Our research hypothesis was supported by the results of our study: surgeons who made fewer and shorter blinks reported higher mental workloads through a self-reported instrument.

A surgeon’s workload in the operating room can be affected by multiple factors, including hours of work and hours of sleep prior to the operation, as well as the complexity of surgical procedure [7, 11, 22]. Previous studies have found that sleep deprivation of surgeons leads to a higher level of mental workload [23], and more complex surgical procedures such as endoscopic procedures will increase the mental workload compared to routine laparoscopic procedures [24]. Our long-term goal in this line of research is to further our knowledge on what elevates surgeons’ workloads and how they should cope with this factor for a safe performance. To achieve this goal, we have taken the first step, i.e., to develop a reliable tool for assessing surgeons’ mental workload.

The novelty of this study is that we employed computer vision techniques for capturing eye blinks with the eye camera of a head-mounted eye-tracker. The high-quality image of the eye enabled us to compute the number of blinks and report blink durations. As we reported elsewhere, the accuracy of this algorithm can be as high as 98 % when compared to the detection by human operators using video [20].

We noticed that the correlation between NASA-TLX and blink duration and frequency is not significant (both P > 0.05) due to some outliers. This is quite disappointing for us. Our interpretation is based on findings from two blinks groups. We understand that separating data into two groups and comparing the means between them may limit the generalizability of our findings. Nevertheless, the tendency was still presented for all data and was confirmed by the group difference.

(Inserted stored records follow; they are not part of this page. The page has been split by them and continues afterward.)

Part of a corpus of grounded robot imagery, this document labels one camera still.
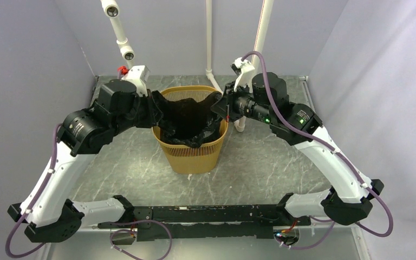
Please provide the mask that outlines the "black trash bag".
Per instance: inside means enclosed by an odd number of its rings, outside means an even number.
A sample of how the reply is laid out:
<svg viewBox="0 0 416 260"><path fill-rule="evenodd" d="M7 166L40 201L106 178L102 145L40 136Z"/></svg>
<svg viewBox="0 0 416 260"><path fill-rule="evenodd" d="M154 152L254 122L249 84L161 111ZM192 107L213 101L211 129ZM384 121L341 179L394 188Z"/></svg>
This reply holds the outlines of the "black trash bag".
<svg viewBox="0 0 416 260"><path fill-rule="evenodd" d="M200 148L202 144L219 139L222 117L214 113L211 106L221 97L220 92L212 92L199 102L193 98L170 101L160 92L152 92L153 101L163 114L158 122L160 140L166 144Z"/></svg>

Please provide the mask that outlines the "yellow plastic trash bin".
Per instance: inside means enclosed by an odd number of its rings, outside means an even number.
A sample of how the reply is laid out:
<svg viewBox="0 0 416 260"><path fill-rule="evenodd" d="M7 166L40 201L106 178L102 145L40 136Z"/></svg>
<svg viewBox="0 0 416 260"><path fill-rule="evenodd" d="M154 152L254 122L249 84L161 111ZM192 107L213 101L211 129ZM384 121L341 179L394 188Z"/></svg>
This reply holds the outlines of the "yellow plastic trash bin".
<svg viewBox="0 0 416 260"><path fill-rule="evenodd" d="M177 86L164 89L161 93L170 101L178 101L185 98L202 101L209 94L216 91L215 88L210 86ZM219 138L202 144L200 148L167 144L161 140L159 127L153 127L152 131L172 170L180 174L199 174L209 172L215 168L222 150L224 138L228 132L228 123L222 120L216 132L219 134Z"/></svg>

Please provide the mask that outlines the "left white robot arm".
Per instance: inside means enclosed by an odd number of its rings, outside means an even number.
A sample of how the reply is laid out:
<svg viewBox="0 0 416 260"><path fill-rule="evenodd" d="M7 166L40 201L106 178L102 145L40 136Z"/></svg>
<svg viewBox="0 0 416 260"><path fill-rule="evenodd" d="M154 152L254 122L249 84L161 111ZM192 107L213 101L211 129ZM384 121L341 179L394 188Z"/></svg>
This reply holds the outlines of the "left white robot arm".
<svg viewBox="0 0 416 260"><path fill-rule="evenodd" d="M25 201L8 209L15 221L26 223L24 233L31 242L59 243L85 226L116 223L125 228L133 223L134 206L121 195L82 203L70 200L69 194L117 135L132 127L156 126L163 102L157 90L139 94L131 82L113 79L101 86L89 107L67 115L55 129L53 154L36 186Z"/></svg>

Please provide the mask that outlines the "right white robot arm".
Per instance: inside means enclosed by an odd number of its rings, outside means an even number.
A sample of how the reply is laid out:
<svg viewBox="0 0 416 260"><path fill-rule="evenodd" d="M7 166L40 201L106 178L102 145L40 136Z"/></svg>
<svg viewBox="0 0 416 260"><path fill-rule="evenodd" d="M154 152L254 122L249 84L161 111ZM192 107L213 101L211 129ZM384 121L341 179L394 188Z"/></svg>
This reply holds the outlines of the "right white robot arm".
<svg viewBox="0 0 416 260"><path fill-rule="evenodd" d="M277 219L289 225L298 217L328 217L341 225L350 225L368 217L374 198L362 184L367 184L380 194L384 184L379 179L360 175L357 178L345 162L332 152L332 142L321 119L307 105L289 100L287 83L276 74L268 72L271 94L280 114L293 127L304 132L301 136L282 124L268 100L263 76L252 79L252 87L234 88L234 82L226 84L223 94L218 94L211 110L228 121L245 116L267 124L278 138L294 147L321 171L331 187L310 194L286 194L277 204Z"/></svg>

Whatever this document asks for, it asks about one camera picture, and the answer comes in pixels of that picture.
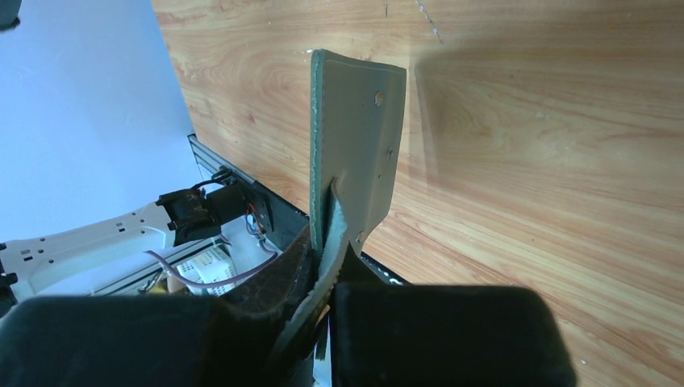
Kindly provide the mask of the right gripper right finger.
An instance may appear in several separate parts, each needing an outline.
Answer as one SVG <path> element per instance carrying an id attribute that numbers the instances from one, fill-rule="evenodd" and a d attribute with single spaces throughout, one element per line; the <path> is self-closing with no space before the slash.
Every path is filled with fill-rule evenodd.
<path id="1" fill-rule="evenodd" d="M 553 313 L 512 285 L 391 285 L 348 248 L 332 293 L 335 386 L 575 386 Z"/>

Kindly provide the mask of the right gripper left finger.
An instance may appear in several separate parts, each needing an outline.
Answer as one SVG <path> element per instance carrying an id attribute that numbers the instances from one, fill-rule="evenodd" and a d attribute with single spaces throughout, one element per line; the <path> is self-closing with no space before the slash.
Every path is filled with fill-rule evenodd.
<path id="1" fill-rule="evenodd" d="M 4 386 L 310 386 L 305 335 L 266 370 L 315 280 L 308 229 L 222 297 L 41 297 L 1 326 Z"/>

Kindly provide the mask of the green card holder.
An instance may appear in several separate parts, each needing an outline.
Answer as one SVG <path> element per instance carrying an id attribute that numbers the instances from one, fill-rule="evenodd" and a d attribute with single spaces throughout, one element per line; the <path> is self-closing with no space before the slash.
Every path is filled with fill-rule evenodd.
<path id="1" fill-rule="evenodd" d="M 387 216 L 394 192 L 407 71 L 325 50 L 311 54 L 311 246 L 319 259 L 316 281 L 285 323 L 266 362 L 294 346 L 319 315 L 348 253 L 359 255 Z"/>

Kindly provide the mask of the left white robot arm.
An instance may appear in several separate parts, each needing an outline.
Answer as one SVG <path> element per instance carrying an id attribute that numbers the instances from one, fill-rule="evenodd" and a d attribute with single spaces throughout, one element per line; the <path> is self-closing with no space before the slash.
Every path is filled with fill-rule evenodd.
<path id="1" fill-rule="evenodd" d="M 33 298 L 78 273 L 136 253 L 216 237 L 221 226 L 254 209 L 268 214 L 265 191 L 228 182 L 212 192 L 197 184 L 161 195 L 137 210 L 87 226 L 1 245 L 1 308 Z"/>

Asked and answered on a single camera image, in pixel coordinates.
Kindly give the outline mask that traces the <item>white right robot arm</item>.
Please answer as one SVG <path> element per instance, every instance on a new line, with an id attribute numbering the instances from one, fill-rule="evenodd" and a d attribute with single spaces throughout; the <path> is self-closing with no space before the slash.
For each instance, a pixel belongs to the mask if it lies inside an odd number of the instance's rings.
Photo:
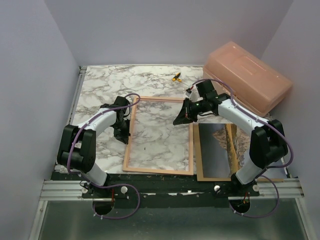
<path id="1" fill-rule="evenodd" d="M 200 100 L 186 97 L 173 125 L 196 123 L 200 115 L 209 113 L 229 120 L 250 136 L 248 158 L 230 178 L 230 191 L 241 196 L 247 192 L 248 184 L 267 169 L 275 168 L 274 163 L 288 154 L 289 145 L 283 125 L 278 120 L 269 121 L 240 106 L 232 93 L 218 94 L 212 79 L 198 80 L 192 86 L 196 87 Z"/>

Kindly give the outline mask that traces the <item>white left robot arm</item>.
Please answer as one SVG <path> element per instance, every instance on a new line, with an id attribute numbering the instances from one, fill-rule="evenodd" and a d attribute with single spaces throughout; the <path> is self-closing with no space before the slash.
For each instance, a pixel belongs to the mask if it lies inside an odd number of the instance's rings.
<path id="1" fill-rule="evenodd" d="M 111 185 L 107 182 L 108 174 L 96 164 L 97 137 L 112 127 L 115 139 L 127 145 L 130 120 L 125 117 L 129 112 L 128 99 L 117 96 L 113 104 L 101 105 L 88 121 L 68 124 L 62 132 L 57 163 L 94 183 L 93 191 L 101 198 L 110 194 Z"/>

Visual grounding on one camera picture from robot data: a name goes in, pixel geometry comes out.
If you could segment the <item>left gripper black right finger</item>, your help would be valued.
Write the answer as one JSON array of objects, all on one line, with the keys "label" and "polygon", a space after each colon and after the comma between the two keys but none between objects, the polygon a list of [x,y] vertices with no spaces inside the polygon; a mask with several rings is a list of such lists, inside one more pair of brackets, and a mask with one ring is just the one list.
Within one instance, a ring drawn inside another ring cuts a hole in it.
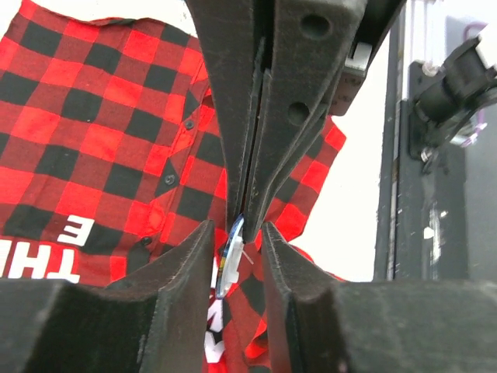
[{"label": "left gripper black right finger", "polygon": [[262,227],[275,372],[494,372],[488,281],[341,282]]}]

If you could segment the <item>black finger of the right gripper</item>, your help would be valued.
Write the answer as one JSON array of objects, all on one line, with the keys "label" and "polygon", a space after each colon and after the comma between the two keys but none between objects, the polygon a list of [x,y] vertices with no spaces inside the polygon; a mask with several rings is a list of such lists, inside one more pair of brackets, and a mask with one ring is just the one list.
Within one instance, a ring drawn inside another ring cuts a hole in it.
[{"label": "black finger of the right gripper", "polygon": [[255,239],[272,199],[320,134],[344,114],[403,1],[276,1],[243,208]]},{"label": "black finger of the right gripper", "polygon": [[210,82],[227,170],[226,223],[241,214],[262,63],[272,29],[270,1],[189,1]]}]

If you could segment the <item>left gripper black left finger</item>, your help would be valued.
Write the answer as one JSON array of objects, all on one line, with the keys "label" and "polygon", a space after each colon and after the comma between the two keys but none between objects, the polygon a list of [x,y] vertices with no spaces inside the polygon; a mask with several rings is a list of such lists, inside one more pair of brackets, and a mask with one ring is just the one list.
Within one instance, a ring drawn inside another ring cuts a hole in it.
[{"label": "left gripper black left finger", "polygon": [[106,288],[1,282],[3,372],[200,372],[214,223]]}]

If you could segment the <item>round pin badge brooch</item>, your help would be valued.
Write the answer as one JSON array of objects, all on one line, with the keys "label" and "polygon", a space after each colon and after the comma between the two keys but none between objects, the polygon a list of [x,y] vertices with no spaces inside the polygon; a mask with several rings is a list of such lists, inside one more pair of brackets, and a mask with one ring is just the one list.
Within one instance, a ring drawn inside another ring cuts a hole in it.
[{"label": "round pin badge brooch", "polygon": [[215,287],[215,296],[222,299],[228,295],[233,284],[238,282],[238,267],[242,258],[245,246],[243,239],[244,216],[240,214],[228,234],[228,240],[225,244],[218,264],[217,280]]}]

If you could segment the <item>red black plaid shirt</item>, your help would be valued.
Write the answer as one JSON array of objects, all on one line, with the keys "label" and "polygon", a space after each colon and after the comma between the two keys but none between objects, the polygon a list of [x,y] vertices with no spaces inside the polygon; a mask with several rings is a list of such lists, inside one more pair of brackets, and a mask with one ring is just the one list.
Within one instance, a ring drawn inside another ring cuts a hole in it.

There is a strong advantage in using the blink to assess surgeons’ mental workload. This technology provides the opportunity to continuously monitor the change in the mental status of the surgeon during a surgical procedure. Explicitly, we can plot the change in blinks over the course of an operation, label the stressful moments, and subsequently identify which surgical tasks were associated with the stress. In this study, we did not plot the data in this way because the procedure was too short, only about 3 min on average. In addition, the task in this virtual training simulation was relatively simple, requiring only the dissecting movement from beginning to end. There were no steps in the operation that increased task difficulty for the surgeons. Although we have not had the chance to compare blinks over different surgical tasks, we will include this analysis in our next project where complex surgical procedures with multiple surgical tasks will be performed.

The second limitation of this study was that we did not record surgeons’ blinks before they performed the task. Baseline blink data would help us understand individual differences and would provide the basis for making adjustments on blink changes with differing experimental conditions. We will include baseline blink data in our future study to improve the reliability of the data.

Conclusion

Eye-tracking technology can be a valuable tool for assessing the mental workload of surgeons in the operating room. As we can record the eye motion of surgeons in addition to intraoperative video, we expect to develop a way to annotate difficult steps in the procedure and visualize the surgeon’s mental state during the surgical procedure.